1.MRIと筋電図
2.筋電図について
運動単位電位の波形の異常(多相性電位)
単一の運動単位電位の波形が多相性に峰別れしたものを多相性電位といいます。
正常では波形は単相から3相性までで、ごくまれに4〜5相性もののもみられます。4相性以上のものを多相性電位といい、次のような疾患にみられます。
1・末梢神経障害に見られる多相性電位
末梢神経障害の場合には運動単位電位は5相性以上の多相性電位になることが多い。単系的なものでは波形は10相以上に分裂し、持続時間も10〜20msecと著しく延長しますが、振幅は1mV以下となり正常よりも小さいものが多い。
2・運動ニューロン疾患に見られる多相性電位
運動ニューロン疾患では、運動神経細胞の変性のため随意収縮に際して高振幅電位が出現しやすいですが、針の位置によっては数相の多相性電位に変化することがあります。
また運動ニューロン疾患に見られる多相性電位は振幅が大きく持続時間も長いことが多いですが、抹消神経障害の場合と同様に、振幅が小さく持続時間の長いものもみられます。
3・ミオパチーにみられる多相性電位
ミオパチーにおいても多相性電位が出現することがあります。
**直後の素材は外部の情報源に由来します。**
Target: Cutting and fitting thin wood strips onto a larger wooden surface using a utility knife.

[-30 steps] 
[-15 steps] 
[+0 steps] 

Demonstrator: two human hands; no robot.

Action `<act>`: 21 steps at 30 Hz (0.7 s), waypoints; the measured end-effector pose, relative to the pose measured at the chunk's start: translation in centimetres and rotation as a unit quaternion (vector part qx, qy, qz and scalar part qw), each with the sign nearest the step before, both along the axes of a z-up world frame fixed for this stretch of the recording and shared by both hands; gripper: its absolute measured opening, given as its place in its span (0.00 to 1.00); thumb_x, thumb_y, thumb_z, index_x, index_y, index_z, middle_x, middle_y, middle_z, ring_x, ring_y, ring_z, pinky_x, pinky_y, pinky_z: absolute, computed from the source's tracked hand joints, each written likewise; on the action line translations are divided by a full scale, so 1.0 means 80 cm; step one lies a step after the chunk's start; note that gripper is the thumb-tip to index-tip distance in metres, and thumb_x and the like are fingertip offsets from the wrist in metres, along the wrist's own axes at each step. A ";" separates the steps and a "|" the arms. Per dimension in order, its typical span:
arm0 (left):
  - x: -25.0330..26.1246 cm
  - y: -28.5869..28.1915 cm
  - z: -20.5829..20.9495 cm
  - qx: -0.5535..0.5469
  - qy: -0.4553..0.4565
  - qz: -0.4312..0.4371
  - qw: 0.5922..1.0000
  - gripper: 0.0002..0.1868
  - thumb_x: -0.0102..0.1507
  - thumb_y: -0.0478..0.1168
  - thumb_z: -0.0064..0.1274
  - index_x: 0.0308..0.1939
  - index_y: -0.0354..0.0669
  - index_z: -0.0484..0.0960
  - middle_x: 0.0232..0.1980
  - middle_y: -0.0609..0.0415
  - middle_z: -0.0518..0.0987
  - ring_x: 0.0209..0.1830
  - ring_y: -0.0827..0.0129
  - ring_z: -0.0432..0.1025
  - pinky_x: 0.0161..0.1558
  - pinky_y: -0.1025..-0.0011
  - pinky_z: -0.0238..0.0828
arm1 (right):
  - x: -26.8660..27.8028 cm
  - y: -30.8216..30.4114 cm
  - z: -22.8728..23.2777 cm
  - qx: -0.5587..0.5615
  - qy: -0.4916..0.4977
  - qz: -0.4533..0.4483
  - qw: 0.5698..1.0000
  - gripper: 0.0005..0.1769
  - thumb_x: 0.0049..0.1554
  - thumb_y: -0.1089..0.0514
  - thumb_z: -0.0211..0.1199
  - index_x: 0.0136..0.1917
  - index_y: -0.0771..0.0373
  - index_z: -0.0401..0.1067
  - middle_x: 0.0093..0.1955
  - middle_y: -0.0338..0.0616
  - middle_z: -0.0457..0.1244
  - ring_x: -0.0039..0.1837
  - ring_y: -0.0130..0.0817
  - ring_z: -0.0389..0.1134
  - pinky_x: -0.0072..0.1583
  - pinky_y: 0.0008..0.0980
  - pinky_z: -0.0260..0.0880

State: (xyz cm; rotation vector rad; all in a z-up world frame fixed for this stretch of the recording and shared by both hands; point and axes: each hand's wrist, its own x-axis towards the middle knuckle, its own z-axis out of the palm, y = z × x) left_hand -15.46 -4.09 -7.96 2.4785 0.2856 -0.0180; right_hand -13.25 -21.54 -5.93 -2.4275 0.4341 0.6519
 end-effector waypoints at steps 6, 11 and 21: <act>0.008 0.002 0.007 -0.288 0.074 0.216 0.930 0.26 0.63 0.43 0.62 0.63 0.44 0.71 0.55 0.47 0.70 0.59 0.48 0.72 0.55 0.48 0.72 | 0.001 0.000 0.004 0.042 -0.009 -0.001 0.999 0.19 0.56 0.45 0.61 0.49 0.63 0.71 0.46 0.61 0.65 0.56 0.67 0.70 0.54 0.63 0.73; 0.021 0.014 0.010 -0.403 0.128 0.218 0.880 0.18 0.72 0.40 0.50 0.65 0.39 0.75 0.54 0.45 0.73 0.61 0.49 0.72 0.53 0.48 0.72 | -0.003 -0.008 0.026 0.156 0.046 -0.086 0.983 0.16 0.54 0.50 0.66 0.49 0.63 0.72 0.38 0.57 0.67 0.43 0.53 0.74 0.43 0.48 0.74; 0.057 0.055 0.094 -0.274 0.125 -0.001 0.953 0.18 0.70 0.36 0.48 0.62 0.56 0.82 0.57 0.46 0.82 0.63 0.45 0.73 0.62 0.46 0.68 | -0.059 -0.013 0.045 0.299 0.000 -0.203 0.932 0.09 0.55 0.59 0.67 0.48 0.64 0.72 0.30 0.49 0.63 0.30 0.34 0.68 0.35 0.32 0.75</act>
ただしその波形は振幅が小さく持続時間も短いのが特徴で、持続多相性電位といわれています。
4・運動単位電位の非同期放電による波形
運動単位電位MUPが多相性に分かれてみえる場合に、1つのMUPが崩れて多相性になる場合と、2個ないしそれ以上の異なったMUPが一定の時間間隔で連続して出現する場合があります。
一つは後期成分といい、もう一つはその他の特殊な後期成分といいます。